Gabriel García Márquez was a Colombian novelist, short-story writer, screenwriter, and journalist, affectionately known as "Gabo" throughout Latin America. He is considered one of the most significant authors of the 20th century, particularly in the Spanish language. In 1982, he was awarded the Nobel Prize in Literature.
García Márquez pursued a self-directed education that resulted in his leaving law school for a career in journalism. From early on, he showed no inhibitions in his criticism of Colombian and foreign politics. In 1958, he married Mercedes Barcha; they had two sons, Rodrigo and Gonzalo. He also had a daughter, Indira, with Mexican writer Susana Cato.

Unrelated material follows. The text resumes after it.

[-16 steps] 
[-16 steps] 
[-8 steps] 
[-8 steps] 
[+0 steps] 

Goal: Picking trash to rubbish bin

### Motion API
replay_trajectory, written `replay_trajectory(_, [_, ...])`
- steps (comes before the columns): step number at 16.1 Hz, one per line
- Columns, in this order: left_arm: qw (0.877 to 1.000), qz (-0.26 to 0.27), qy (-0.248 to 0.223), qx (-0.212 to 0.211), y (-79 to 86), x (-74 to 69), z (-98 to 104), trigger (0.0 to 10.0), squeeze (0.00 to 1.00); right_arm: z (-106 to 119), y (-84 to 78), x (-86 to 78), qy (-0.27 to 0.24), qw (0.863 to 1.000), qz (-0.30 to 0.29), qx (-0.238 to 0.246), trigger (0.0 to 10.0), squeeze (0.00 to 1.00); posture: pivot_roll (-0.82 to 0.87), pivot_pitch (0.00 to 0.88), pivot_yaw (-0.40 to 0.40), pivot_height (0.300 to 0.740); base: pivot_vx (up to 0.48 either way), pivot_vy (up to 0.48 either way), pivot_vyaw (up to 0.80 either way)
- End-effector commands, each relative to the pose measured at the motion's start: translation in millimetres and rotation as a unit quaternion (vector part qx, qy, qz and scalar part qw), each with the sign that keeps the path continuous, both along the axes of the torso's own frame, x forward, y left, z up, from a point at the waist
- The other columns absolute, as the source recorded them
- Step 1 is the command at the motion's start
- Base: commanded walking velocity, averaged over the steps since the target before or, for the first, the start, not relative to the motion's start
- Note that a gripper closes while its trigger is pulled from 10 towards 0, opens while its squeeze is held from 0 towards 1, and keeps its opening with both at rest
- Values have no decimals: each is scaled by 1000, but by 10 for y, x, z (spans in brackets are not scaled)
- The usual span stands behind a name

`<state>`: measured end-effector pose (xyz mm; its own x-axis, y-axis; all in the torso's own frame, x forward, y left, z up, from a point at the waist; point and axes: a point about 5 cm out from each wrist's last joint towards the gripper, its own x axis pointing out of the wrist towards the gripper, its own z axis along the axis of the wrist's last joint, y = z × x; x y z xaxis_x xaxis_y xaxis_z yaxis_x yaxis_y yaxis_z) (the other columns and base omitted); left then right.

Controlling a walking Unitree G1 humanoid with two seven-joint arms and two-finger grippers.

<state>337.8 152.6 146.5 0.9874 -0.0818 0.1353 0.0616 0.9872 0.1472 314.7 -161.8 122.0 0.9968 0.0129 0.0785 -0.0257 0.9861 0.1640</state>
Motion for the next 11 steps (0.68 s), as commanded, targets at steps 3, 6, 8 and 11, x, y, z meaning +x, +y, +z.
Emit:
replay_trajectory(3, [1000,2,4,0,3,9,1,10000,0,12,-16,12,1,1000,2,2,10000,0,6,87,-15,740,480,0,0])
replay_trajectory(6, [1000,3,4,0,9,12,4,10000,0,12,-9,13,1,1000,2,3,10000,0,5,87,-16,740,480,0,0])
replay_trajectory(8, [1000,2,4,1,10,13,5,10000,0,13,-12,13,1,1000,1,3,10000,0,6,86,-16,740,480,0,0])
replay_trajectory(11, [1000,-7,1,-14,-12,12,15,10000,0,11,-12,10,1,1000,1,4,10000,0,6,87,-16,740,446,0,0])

He started as a journalist and wrote many acclaimed non-fiction works and short stories, but he is best known for his novels, such as One Hundred Years of Solitude (1967), which sold over fifty million copies, Chronicle of a Death Foretold (1981), and Love in the Time of Cholera (1985). His works have achieved significant critical acclaim and widespread commercial success, most notably for popularizing a literary style labeled as magical realism, which uses magical elements and events in otherwise ordinary and realistic situations. Some of his works are set in a fictional village called Macondo, mainly inspired by his birthplace, Aracataca, and most of them express the theme of solitude.
With Jorge Luis Borges, García Márquez is considered one of the best-known Latin American writers in history. Upon his death in April 2014, Juan Manuel Santos, the president of Colombia, called him "the greatest Colombian who ever lived."